Australian coal miners attack China's new testing system

Australian coal miners attack China's new testing system

Coal-loading operations in Newcastle Port. (Image from archives)

Australian miners are up in arms against China’s new coal-quality testing system, as they claim Beijing is using it to block imports and so favour its own struggling coal industry.

The Minerals Council of Australia, which counts some of the world's biggest coal miners as members, including BHP Billiton, Rio Tinto and Glencore, is leading the battle.

“The main problems relate to the variability in the testing regime, inadequate allowance for commercial remedies and the delays it is subjecting shipping to,” Greg Evans, director of coal at the council told Financial Times. “There is no doubt each of these factors adds to cost and increases risk,” he added.

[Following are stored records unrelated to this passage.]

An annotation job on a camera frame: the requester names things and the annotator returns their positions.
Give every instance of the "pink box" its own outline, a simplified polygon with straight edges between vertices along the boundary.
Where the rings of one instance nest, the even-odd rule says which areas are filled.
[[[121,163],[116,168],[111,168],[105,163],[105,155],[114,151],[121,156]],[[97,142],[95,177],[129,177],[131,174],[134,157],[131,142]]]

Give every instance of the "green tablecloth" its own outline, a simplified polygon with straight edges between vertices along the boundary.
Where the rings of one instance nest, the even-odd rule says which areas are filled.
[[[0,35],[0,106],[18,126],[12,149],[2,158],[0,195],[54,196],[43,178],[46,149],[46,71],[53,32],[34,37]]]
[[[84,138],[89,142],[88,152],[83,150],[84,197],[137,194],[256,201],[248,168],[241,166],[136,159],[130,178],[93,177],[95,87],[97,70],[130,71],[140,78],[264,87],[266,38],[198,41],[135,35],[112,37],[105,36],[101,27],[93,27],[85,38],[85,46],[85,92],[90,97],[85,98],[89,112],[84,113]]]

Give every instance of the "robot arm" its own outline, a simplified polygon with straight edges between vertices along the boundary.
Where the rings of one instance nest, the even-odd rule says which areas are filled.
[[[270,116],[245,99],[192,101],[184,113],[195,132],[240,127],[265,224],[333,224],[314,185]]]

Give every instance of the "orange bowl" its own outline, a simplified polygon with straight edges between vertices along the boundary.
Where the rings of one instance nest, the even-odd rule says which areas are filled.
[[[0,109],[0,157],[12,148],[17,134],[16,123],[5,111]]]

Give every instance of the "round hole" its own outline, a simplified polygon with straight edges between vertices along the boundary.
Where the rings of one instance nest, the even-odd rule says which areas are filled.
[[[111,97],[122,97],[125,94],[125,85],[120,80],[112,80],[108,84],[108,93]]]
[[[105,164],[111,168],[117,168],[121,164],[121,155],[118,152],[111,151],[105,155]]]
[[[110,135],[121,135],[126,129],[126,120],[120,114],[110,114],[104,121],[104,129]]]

Coal has traditionally been tested for ash and sulphur levels, but Chinese customs have recently begun checking imports for fluorine and phosphorus as well, as part of the country’s “war on pollution.”

According to the Australian Financial Review, some producers have been threatened with penalties, which could soon become de-facto tariff charges.

And while these new rules are not uniform across the country, the most relevant ones for exporters are conducted at China’s southeastern cities, which are the main users of Australian coal.

Coal is Australia’s second-largest export after iron ore.